++++ MATERIAL FOR THIS EXERCISE ++++
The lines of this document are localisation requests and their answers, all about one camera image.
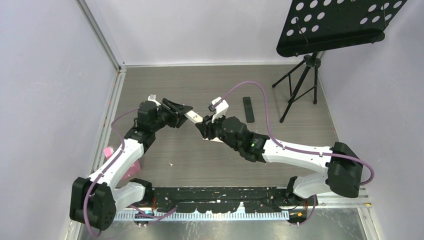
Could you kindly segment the black remote control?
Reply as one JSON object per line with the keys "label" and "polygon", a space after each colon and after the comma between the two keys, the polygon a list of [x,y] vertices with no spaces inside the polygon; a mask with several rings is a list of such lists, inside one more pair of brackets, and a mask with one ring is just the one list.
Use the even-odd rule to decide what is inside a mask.
{"label": "black remote control", "polygon": [[247,123],[254,123],[255,117],[254,117],[251,98],[249,96],[245,96],[245,97],[242,98],[242,101],[243,101],[243,106],[244,106],[246,122]]}

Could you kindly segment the white silver prism bar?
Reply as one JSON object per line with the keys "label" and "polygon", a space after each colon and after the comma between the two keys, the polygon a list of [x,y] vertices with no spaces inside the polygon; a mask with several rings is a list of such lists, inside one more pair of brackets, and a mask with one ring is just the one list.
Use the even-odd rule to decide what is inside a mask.
{"label": "white silver prism bar", "polygon": [[[193,110],[190,110],[189,112],[184,114],[188,120],[190,120],[192,123],[196,124],[196,123],[201,123],[203,121],[203,118],[198,115],[196,112],[194,112]],[[207,139],[207,138],[203,138],[203,140],[205,141],[210,141],[210,142],[217,142],[217,143],[223,143],[218,137],[215,137],[211,140]]]}

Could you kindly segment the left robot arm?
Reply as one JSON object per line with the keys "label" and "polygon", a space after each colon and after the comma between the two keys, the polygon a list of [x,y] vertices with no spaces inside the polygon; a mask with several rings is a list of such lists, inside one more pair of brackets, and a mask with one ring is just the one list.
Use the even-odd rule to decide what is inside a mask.
{"label": "left robot arm", "polygon": [[118,183],[130,167],[154,143],[156,132],[168,126],[180,128],[188,119],[192,106],[163,98],[149,99],[135,109],[133,126],[119,138],[120,147],[90,176],[78,177],[72,184],[69,217],[86,225],[89,233],[98,237],[112,224],[116,213],[134,204],[148,207],[154,199],[152,183],[133,178],[123,187]]}

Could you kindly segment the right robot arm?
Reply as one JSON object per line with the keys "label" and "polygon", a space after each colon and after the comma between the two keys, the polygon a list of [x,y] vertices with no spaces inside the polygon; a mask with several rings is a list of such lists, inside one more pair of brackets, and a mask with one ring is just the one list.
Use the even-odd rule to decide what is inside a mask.
{"label": "right robot arm", "polygon": [[308,176],[290,178],[285,198],[291,205],[328,192],[352,199],[359,196],[363,164],[356,161],[344,143],[313,147],[274,140],[249,131],[235,116],[216,120],[208,116],[195,126],[205,140],[218,140],[247,161],[288,164],[314,171]]}

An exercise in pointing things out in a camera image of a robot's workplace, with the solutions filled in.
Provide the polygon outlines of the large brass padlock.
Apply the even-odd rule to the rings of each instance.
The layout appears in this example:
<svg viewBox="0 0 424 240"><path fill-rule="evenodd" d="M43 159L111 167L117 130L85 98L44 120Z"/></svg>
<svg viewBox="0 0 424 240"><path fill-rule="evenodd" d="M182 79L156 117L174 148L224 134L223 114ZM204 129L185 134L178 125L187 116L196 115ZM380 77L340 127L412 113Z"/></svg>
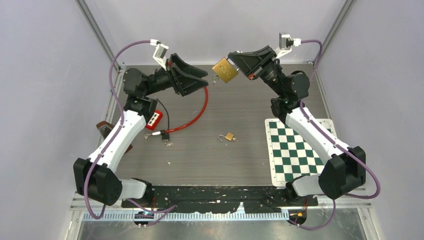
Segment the large brass padlock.
<svg viewBox="0 0 424 240"><path fill-rule="evenodd" d="M220 61L218 61L212 67L212 70L215 73L215 75L212 77L214 85L219 80L222 80L227 84L238 75L238 70L231 65L226 57L223 57Z"/></svg>

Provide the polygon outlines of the black cable padlock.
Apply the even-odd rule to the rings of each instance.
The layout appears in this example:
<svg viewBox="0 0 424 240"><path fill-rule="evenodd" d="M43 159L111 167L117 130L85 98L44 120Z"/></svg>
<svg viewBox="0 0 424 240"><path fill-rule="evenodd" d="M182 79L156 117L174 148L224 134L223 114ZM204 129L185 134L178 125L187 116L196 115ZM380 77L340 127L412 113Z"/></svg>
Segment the black cable padlock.
<svg viewBox="0 0 424 240"><path fill-rule="evenodd" d="M164 109L164 111L165 111L165 114L166 114L166 119L167 119L167 128L166 128L166 130L162 130L161 131L161 140L162 140L162 142L164 143L164 146L165 147L169 147L169 146L171 146L173 143L172 142L170 142L170 134L169 133L167 133L166 131L167 130L170 130L170 115L169 115L169 112L168 112L168 110L167 110L167 108L165 107L165 105L162 103L162 101L161 100L159 100L159 98L158 97L155 97L155 99L159 102L159 104L163 107L163 109Z"/></svg>

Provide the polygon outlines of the small brass padlock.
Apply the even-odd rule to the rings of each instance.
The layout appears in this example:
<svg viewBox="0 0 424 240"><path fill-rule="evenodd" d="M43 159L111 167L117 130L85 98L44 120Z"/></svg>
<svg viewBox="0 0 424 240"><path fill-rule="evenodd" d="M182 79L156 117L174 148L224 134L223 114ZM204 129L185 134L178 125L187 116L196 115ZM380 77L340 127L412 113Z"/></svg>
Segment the small brass padlock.
<svg viewBox="0 0 424 240"><path fill-rule="evenodd" d="M238 139L235 137L235 134L233 134L233 133L231 133L231 132L228 132L227 134L219 134L218 136L217 136L217 139L219 140L219 141L223 141L224 139L225 140L228 140L228 141L230 141L230 142L237 142L238 141Z"/></svg>

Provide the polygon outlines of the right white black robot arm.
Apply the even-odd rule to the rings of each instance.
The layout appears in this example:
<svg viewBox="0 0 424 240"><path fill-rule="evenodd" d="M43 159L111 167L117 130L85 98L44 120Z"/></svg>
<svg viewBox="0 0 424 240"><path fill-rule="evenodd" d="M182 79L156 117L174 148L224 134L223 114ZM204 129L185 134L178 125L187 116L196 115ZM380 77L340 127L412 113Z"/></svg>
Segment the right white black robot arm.
<svg viewBox="0 0 424 240"><path fill-rule="evenodd" d="M249 80L260 78L277 97L270 100L272 114L296 131L324 163L321 173L288 181L283 190L291 205L299 205L306 196L324 195L336 200L366 183L365 151L350 147L316 121L303 99L309 95L310 79L301 72L284 74L280 58L290 49L265 46L252 52L230 52L228 59Z"/></svg>

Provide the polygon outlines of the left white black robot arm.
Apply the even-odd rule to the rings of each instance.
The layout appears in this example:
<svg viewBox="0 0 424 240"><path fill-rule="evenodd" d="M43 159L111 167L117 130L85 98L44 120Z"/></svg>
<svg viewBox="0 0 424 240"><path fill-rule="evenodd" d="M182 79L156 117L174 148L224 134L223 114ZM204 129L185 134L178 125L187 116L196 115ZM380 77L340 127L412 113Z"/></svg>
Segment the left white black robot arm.
<svg viewBox="0 0 424 240"><path fill-rule="evenodd" d="M107 206L134 199L141 207L148 207L154 199L148 190L151 184L137 178L119 179L115 174L118 165L155 113L158 102L150 95L172 88L176 94L187 96L208 86L207 75L207 71L189 65L176 53L165 60L165 67L152 74L128 68L123 74L127 99L122 117L88 158L78 158L73 164L77 193Z"/></svg>

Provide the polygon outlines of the red combination lock box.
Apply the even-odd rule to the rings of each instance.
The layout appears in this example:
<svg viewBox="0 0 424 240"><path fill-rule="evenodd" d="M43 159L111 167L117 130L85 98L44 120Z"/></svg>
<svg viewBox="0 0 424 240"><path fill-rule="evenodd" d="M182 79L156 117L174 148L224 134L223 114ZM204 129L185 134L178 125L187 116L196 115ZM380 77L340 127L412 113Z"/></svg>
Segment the red combination lock box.
<svg viewBox="0 0 424 240"><path fill-rule="evenodd" d="M159 110L155 110L153 116L146 123L146 128L148 130L154 131L161 119L163 118L163 113Z"/></svg>

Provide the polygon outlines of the brown wooden metronome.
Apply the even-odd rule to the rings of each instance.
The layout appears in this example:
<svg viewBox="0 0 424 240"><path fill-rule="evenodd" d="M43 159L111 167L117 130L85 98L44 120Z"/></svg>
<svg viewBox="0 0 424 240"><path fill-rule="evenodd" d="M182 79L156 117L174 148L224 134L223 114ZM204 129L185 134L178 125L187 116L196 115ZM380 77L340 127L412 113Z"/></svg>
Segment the brown wooden metronome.
<svg viewBox="0 0 424 240"><path fill-rule="evenodd" d="M105 120L96 124L96 128L101 136L100 143L102 143L108 137L114 127L115 126L113 124Z"/></svg>

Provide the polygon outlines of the green white checkered mat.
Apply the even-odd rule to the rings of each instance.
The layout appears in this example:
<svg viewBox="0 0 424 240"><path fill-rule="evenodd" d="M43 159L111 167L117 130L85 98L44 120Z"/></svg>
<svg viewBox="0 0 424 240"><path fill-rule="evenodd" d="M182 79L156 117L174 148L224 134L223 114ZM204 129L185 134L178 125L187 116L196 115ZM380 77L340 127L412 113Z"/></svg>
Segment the green white checkered mat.
<svg viewBox="0 0 424 240"><path fill-rule="evenodd" d="M264 125L274 187L284 187L297 177L322 172L325 163L295 130L277 118L267 118Z"/></svg>

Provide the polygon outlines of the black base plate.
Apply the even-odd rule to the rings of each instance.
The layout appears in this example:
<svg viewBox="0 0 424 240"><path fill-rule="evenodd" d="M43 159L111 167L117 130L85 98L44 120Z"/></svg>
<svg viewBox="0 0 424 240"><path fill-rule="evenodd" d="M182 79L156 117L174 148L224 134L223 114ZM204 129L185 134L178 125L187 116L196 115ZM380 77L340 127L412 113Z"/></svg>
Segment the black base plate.
<svg viewBox="0 0 424 240"><path fill-rule="evenodd" d="M147 189L140 199L123 200L123 208L145 208L166 210L176 206L175 213L234 213L243 207L248 214L276 213L281 208L304 208L318 206L311 196L289 201L284 190L275 186L195 186L156 185Z"/></svg>

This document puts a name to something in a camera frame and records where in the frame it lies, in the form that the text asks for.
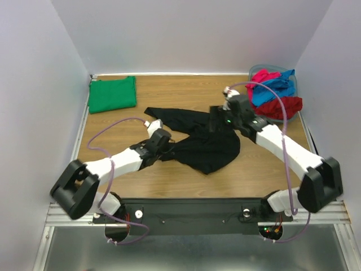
++++
BRIEF » Your answer should be all lines from the data that contain "Could".

REPLY TO THE TASK »
Could you kindly segment the black remote control?
Could you kindly segment the white silver prism bar?
Could you kindly segment the left robot arm?
Could you kindly segment the right robot arm?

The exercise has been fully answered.